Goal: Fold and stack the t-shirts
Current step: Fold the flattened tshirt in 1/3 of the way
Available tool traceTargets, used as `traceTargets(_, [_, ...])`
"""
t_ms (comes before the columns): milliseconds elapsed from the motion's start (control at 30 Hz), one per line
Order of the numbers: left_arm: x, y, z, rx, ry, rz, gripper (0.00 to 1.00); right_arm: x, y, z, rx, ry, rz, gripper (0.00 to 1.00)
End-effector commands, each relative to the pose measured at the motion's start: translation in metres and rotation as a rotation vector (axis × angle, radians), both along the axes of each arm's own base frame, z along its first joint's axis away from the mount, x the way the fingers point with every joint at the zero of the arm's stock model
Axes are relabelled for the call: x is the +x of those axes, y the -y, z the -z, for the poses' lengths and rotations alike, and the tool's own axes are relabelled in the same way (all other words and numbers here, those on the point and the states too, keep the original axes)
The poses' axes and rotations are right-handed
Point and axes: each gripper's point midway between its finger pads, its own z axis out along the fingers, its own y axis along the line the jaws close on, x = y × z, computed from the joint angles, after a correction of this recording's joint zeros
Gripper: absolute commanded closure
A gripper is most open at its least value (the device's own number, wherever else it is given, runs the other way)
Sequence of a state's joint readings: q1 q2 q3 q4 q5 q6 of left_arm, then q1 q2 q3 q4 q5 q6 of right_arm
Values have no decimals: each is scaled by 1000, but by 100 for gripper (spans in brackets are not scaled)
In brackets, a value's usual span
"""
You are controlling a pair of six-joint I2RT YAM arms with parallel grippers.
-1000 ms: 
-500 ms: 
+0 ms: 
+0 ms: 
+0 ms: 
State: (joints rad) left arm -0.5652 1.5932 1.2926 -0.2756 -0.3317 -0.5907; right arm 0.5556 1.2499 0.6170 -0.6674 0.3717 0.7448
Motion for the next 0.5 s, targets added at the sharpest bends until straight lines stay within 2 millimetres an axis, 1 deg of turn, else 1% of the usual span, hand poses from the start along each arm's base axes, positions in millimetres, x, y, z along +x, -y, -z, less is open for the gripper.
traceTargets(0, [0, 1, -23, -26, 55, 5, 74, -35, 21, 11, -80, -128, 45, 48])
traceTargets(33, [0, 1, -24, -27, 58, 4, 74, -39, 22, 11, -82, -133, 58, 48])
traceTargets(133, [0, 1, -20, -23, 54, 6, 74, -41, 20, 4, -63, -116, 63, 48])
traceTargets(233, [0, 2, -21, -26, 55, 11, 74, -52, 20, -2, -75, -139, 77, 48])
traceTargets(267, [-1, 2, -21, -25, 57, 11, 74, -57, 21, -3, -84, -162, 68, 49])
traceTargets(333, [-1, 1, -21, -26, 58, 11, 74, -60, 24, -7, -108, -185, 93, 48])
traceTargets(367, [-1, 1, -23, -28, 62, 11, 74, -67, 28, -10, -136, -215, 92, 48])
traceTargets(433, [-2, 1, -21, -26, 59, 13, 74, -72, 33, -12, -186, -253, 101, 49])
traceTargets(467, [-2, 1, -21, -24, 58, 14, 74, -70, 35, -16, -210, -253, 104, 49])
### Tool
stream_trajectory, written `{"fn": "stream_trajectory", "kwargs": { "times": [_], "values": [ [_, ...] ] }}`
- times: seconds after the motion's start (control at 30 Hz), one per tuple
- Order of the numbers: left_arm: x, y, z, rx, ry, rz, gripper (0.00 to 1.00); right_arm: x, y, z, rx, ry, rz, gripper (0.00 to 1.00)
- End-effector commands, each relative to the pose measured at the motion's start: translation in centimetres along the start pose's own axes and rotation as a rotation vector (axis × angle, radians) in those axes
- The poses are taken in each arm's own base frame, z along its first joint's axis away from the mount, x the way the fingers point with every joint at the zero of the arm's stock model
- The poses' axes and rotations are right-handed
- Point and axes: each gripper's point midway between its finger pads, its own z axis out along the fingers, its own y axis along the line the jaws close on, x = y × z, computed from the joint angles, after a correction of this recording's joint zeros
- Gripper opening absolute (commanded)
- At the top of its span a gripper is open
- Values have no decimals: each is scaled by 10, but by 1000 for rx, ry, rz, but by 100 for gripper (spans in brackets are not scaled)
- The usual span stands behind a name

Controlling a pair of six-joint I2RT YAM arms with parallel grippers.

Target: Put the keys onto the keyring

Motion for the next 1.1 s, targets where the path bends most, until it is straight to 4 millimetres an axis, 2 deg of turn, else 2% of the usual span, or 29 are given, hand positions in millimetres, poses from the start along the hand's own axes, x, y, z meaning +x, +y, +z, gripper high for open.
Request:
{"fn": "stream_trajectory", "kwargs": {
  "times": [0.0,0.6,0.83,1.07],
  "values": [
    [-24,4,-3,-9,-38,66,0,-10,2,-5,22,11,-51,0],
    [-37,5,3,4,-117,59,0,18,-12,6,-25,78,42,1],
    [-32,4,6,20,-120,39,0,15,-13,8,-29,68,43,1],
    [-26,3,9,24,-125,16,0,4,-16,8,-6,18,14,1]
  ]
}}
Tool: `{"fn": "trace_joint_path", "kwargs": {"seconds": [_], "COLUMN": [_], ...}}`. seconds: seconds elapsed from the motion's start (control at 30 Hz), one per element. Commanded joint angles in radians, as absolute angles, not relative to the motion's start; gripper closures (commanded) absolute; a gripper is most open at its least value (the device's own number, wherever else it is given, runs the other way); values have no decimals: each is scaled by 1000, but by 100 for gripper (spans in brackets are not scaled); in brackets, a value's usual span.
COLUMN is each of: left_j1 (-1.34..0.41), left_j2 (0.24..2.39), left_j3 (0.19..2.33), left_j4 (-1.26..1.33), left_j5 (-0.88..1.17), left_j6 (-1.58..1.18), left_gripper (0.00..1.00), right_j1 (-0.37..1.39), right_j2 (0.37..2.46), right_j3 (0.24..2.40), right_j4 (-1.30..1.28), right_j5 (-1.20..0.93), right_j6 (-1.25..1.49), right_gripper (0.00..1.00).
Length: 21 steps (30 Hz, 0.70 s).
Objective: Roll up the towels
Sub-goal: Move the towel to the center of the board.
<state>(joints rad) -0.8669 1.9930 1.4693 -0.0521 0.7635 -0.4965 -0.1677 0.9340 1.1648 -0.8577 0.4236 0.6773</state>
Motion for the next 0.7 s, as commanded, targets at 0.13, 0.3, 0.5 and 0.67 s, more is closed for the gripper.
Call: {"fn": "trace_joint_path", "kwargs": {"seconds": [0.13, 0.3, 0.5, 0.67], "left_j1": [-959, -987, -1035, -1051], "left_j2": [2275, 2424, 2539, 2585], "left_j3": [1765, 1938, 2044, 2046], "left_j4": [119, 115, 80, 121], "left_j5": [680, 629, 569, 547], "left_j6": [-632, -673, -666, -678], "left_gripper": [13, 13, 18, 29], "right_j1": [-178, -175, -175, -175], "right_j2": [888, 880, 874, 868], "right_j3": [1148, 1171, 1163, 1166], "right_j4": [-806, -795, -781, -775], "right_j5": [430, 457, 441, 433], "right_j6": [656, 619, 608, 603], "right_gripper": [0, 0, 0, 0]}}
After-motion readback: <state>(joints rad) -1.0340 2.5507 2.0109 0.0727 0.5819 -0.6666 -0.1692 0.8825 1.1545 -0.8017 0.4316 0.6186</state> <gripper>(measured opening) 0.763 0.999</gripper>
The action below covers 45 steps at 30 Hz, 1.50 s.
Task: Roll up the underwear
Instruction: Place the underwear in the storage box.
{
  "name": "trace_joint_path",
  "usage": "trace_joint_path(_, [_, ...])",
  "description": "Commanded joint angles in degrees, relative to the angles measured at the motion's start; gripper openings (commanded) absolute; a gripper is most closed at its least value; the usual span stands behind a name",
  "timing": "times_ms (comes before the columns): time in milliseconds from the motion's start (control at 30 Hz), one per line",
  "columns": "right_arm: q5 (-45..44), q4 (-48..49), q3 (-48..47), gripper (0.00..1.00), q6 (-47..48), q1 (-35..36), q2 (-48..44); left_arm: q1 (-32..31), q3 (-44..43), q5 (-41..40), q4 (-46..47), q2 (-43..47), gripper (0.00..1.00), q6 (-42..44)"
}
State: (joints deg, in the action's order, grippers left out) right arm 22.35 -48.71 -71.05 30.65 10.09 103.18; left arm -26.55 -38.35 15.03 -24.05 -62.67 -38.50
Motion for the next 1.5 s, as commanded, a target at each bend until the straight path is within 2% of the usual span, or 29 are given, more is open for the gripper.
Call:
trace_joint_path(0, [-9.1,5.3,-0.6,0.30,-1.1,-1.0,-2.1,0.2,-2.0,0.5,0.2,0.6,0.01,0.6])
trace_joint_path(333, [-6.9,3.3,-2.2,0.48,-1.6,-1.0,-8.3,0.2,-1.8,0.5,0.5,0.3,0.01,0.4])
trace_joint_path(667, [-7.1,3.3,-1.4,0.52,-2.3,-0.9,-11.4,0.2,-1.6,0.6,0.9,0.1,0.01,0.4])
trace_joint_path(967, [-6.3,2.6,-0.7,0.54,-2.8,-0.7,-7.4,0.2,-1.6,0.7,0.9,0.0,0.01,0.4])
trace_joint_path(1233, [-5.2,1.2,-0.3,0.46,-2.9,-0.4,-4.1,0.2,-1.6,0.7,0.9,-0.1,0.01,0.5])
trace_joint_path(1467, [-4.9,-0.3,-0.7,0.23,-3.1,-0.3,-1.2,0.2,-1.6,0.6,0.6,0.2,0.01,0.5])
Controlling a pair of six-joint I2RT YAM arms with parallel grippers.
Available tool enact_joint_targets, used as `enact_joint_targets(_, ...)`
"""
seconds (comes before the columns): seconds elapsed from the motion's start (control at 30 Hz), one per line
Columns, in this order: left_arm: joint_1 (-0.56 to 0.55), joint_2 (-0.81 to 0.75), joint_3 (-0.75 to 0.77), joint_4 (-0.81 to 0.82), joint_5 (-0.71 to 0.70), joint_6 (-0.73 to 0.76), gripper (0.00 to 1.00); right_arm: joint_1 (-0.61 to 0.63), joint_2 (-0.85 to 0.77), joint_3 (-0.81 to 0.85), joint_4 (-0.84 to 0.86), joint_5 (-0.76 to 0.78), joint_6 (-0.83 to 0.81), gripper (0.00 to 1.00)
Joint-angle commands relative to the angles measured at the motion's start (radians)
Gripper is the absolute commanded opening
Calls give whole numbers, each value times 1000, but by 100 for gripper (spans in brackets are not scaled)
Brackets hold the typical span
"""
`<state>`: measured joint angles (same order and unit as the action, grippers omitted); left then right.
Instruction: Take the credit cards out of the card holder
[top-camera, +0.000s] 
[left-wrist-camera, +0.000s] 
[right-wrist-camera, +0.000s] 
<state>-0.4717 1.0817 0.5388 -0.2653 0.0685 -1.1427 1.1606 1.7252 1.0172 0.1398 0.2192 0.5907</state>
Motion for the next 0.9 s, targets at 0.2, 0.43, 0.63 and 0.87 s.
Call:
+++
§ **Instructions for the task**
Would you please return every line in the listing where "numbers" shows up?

§ **Written solution**
Order of the numbers: left_arm: x, y, z, rx, ry, rz, gripper (0.00 to 1.00); right_arm: x, y, z, rx, ry, rz, gripper (0.00 to 1.00)
Axes are relabelled for the call: x is the +x of those axes, y the -y, z the -z, for the poses' lengths and rotations alike, and the tool's own axes are relabelled in the same way (all other words and numbers here, those on the point and the states too, keep the original axes)
- Order of the numbers: left_arm: x, y, z, rx, ry, rz, gripper (0.00 to 1.00); right_arm: x, y, z, rx, ry, rz, gripper (0.00 to 1.00)
Calls give whole numbers, each value times 1000, but by 100 for gripper (spans in brackets are not scaled)

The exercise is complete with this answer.